Constructing an RGB LED Matrix From Fiber Optic Filaments


LED matrices made from many rows of WS2812B LEDs are nothing new, and at this point, quite difficult to innovate with — until elliotmade created his own version, which still has an inner matrix, but takes its light and transfers it away with a series of fiber optic fibers for a dazzling effect. This method of display also enables the dots to be packed much closer together while still retaining most of their original brightness.

The source of light is provided by a single 16x16 WS2812B matrix, which contains a grid of LEDs spaced about 1cm apart. This large number of LEDs also requires a fast processor that is able to output serial color data at a fast rate while also being easy to program for adding new effects, which is why Elliot chose the Raspberry Pi Pico and its RP2040 chip.

As a bonus, the Pico can be programmed in either C/C++ or micropython simply by dragging-and-dropping new firmware via USB. Power is provided to the circuit via a 5V power supply and even added a real-time clock for future time-based displays. Finally, he cut 245 individual lengths of "end-glow" optical fibers, which limit how much light can leak out the sides versus being carried all the way through for maximum brightness.

The back of the project is held together by a 1/8" thick backplate made from steel for extra rigidity, whereas the middle plate was created from laser cut acrylic. The outer front plate was made from a thick piece of polyethylene and has a grid of 256 1.5mm holes that each allows for a single fiber to fit snugly and prevent light from leaking out.
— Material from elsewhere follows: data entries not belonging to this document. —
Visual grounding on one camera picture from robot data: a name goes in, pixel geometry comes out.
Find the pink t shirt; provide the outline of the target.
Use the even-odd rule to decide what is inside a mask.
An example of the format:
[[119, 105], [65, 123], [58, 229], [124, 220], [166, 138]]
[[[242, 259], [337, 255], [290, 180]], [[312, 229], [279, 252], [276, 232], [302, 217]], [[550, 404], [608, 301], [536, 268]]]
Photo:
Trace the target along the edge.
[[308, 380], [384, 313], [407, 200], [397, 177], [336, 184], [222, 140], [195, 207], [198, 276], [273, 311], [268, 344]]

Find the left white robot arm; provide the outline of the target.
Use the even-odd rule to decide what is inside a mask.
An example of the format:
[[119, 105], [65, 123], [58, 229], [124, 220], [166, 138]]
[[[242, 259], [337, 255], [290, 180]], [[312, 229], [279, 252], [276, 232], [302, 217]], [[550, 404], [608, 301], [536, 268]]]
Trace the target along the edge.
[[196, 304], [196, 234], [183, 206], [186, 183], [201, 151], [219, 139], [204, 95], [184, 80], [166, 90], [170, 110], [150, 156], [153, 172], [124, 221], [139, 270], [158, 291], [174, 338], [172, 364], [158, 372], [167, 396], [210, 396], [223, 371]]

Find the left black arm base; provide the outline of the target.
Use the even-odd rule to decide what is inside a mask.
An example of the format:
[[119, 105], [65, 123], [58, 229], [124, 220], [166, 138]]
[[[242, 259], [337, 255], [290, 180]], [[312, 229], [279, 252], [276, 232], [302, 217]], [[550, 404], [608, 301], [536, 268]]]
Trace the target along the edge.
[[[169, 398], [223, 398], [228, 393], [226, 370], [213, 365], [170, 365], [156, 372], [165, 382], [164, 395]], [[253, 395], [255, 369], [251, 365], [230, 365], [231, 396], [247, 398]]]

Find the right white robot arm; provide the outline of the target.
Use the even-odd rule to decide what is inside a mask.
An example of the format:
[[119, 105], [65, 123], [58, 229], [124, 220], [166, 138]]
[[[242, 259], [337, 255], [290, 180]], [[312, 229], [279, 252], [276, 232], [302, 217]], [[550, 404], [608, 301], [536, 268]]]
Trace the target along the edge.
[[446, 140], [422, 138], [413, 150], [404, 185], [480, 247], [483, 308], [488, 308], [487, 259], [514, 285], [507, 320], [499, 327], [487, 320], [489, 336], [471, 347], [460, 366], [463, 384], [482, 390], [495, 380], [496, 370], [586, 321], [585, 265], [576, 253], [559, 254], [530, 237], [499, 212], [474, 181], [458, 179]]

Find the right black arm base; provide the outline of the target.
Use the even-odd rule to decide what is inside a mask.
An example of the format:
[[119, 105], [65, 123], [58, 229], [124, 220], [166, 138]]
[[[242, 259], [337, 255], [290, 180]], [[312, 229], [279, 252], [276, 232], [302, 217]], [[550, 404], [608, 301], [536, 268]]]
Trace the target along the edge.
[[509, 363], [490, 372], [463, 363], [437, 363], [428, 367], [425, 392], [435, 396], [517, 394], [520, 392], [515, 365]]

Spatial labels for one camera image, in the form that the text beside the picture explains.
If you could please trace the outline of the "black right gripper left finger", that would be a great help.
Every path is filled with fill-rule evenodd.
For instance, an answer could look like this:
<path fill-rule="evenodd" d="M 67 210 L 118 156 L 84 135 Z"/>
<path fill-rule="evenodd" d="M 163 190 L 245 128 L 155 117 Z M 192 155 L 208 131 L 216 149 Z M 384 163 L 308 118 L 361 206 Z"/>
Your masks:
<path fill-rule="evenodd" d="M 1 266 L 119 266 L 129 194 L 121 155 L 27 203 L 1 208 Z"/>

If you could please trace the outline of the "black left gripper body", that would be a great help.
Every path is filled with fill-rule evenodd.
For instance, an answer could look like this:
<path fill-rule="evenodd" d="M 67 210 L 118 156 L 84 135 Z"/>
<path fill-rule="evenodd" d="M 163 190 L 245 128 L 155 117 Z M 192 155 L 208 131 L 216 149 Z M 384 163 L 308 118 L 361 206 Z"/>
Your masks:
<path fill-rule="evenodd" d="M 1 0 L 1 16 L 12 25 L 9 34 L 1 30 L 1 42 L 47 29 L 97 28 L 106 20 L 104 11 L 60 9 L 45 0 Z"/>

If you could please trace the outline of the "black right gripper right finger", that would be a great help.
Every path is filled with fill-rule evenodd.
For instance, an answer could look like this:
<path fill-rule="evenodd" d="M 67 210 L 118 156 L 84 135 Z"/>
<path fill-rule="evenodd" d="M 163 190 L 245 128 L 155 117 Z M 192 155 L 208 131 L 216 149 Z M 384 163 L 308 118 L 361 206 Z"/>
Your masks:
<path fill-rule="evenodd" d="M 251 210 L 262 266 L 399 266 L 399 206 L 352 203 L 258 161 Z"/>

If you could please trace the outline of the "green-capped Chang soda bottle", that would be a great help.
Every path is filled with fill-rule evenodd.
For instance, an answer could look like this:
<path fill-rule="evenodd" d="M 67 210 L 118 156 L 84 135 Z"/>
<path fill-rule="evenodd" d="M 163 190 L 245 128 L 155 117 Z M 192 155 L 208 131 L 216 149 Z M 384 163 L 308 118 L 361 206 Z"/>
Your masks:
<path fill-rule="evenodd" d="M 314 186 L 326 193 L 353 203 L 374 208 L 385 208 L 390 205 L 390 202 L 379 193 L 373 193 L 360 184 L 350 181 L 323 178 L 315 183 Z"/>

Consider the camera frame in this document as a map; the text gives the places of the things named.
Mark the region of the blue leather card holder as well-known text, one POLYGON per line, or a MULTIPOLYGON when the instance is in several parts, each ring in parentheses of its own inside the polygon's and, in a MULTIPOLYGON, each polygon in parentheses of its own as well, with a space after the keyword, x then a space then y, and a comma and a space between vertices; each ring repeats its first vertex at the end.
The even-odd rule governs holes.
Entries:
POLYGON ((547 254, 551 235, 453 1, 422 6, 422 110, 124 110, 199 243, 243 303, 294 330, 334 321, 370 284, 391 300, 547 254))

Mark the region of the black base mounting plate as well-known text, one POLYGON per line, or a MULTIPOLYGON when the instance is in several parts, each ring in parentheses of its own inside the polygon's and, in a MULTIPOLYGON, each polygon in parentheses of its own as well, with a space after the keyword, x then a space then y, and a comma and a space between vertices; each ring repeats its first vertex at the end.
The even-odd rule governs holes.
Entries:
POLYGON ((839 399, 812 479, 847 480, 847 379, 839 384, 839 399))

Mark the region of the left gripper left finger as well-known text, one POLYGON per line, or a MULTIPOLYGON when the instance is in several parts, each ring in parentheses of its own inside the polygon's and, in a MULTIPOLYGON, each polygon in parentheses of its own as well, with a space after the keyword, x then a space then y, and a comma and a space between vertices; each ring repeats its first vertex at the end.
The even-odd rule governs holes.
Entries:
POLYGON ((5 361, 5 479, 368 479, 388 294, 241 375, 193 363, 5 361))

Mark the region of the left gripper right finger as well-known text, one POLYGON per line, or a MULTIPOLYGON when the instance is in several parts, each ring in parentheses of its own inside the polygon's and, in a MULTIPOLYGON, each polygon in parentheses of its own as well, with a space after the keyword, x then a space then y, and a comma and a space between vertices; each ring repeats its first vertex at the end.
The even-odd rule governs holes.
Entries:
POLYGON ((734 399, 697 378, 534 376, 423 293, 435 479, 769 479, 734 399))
With the LED grid now securely fitted, Elliot designed and CNC milled the front 35x7 matrix from a solid piece of aluminum which has mounting points for standoffs. The close proximity of the fiber optic strands means that the resulting picture can be seen sharply.

As the final step, Elliot wires together his Raspberry Pi Pico with the LED matrix, real-time clock module, and a couple of controls for adjusting the current mode. The code running this display was made in Circuitpython, and it is responsible for taking an animation/image and mapping it back to a specific LED in the larger matrix. The resulting effect looks like each fiber is lighting up randomly to produce the image at the front, and it is fun to attempt to trace it back.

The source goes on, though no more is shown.